In relation to patients’ sociodemographic risk factors, it was found that extravasation occurred mostly between patients whose age ranged from 18 to less than 30 years. This result is supported by Schulmeister (2011), who reported that young patients are at more risk for the occurrence of extravasation. This could be explained by the fact that young participants were active and the majority of them were using their mobile phones during chemotherapy administration and they were very irritable. Based on literature review, patient movement is a well-described risk factor for extravasation (Pérez Fidalgo et al., 2012). In contrast, Cassagnol and McBride (2009) indicated that patients 50 years or older are more at risk for exposure to extravasation. The latter author rationalized their statement by stating that the nature of veins for those patients is more fragile. This interpretation is well supported by one of the study finding which revealed that patients with small and/or fragile veins are more at risk for the development of chemotherapy extravasation.

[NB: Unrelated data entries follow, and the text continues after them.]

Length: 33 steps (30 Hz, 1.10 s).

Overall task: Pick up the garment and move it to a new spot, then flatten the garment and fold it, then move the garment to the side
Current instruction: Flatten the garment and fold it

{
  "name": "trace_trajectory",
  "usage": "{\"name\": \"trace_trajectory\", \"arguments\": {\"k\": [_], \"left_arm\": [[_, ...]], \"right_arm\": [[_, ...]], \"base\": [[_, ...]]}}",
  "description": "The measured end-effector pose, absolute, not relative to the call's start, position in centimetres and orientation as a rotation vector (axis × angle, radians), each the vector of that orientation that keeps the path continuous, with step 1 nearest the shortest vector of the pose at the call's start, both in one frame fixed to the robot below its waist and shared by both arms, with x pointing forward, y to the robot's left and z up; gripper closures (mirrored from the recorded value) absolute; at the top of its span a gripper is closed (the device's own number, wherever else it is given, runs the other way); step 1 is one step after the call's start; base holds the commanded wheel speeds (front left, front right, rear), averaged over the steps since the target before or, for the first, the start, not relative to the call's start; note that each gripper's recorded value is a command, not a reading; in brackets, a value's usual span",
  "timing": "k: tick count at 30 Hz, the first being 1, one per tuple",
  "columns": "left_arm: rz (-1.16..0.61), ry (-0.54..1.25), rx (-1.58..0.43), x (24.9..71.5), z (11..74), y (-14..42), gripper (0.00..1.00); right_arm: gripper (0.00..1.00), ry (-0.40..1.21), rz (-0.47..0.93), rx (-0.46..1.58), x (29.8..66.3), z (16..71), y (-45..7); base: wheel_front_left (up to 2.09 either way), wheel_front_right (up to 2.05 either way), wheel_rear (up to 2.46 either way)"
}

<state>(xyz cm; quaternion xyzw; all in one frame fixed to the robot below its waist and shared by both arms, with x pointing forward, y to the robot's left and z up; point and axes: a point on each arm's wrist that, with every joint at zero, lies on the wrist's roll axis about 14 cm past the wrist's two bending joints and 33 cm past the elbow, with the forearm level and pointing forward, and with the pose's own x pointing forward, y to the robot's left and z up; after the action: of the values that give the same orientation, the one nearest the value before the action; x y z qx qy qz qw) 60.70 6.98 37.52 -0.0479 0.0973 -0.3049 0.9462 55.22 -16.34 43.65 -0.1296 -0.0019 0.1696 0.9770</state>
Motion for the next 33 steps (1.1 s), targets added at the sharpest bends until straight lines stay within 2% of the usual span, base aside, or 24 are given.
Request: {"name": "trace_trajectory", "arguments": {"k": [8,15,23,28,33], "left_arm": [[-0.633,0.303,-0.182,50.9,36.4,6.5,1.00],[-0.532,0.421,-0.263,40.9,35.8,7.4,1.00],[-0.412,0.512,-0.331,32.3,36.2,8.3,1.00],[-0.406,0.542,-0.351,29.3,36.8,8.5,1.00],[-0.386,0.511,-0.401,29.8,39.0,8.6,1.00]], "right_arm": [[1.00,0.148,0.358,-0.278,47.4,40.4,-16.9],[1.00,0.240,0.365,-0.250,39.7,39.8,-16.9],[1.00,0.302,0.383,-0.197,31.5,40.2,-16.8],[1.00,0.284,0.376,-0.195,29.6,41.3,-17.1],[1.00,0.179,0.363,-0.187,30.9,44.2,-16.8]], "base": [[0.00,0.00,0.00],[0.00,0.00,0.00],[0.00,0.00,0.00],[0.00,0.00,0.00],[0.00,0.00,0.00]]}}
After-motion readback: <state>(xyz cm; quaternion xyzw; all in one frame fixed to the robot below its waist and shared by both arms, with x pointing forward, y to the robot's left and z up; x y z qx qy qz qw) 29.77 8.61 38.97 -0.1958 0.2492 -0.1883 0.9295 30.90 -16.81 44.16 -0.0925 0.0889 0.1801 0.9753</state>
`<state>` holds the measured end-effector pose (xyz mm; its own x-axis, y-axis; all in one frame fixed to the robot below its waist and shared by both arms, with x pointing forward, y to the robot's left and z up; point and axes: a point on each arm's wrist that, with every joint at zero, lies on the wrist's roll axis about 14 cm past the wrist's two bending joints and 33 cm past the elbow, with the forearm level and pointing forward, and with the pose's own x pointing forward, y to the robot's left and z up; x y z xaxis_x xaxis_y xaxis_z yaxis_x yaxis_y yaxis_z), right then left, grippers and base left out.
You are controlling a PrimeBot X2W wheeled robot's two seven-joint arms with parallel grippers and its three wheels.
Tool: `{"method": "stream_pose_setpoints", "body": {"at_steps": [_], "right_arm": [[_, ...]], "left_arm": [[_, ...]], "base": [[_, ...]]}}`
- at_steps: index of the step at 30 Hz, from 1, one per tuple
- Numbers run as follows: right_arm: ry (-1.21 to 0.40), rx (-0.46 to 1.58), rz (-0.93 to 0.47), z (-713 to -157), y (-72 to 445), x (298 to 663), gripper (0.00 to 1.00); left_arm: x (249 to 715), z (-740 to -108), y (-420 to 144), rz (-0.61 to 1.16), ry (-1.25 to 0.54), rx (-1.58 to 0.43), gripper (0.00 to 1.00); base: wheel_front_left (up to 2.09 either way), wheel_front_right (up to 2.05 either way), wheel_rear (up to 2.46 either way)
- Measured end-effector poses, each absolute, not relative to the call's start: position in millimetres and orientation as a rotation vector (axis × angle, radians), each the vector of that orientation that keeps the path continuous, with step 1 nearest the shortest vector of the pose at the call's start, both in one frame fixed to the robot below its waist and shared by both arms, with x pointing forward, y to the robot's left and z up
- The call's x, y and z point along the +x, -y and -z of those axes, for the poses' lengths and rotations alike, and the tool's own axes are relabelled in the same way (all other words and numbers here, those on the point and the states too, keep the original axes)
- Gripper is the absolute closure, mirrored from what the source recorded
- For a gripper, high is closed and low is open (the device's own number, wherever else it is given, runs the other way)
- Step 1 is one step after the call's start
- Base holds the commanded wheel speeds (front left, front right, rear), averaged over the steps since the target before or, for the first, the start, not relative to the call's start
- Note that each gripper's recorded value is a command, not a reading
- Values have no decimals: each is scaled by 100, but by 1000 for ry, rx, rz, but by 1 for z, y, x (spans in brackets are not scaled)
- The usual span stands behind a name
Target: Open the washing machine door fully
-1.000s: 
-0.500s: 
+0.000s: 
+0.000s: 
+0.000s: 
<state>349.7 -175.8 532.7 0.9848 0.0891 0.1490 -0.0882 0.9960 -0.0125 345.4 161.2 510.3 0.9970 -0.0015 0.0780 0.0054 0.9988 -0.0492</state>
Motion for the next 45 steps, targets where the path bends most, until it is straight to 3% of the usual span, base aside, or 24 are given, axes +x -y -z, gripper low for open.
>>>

The fact that most participants in the study belong to female sex − the numbers of female participants in this study were double the number of male participants − and the commonest diagnoses were breast cancer and uterine cancer could provide a plausible explanation for the finding of the high incidence rate of extravasation among female patients in this study. This finding is in agreement with Camp-Sorrell (2010) and Una Cidon et al. (2011), who reported that most patients who developed extravasation in their studies were female. However, the findings of this study was inconsistent with Sauerland et al. (2006), who reported that fewer female patients than male patients had extravasation (female : male ratio=1 : 4.4). This discrepancy could be attributed to the sampling techniques used in these studies.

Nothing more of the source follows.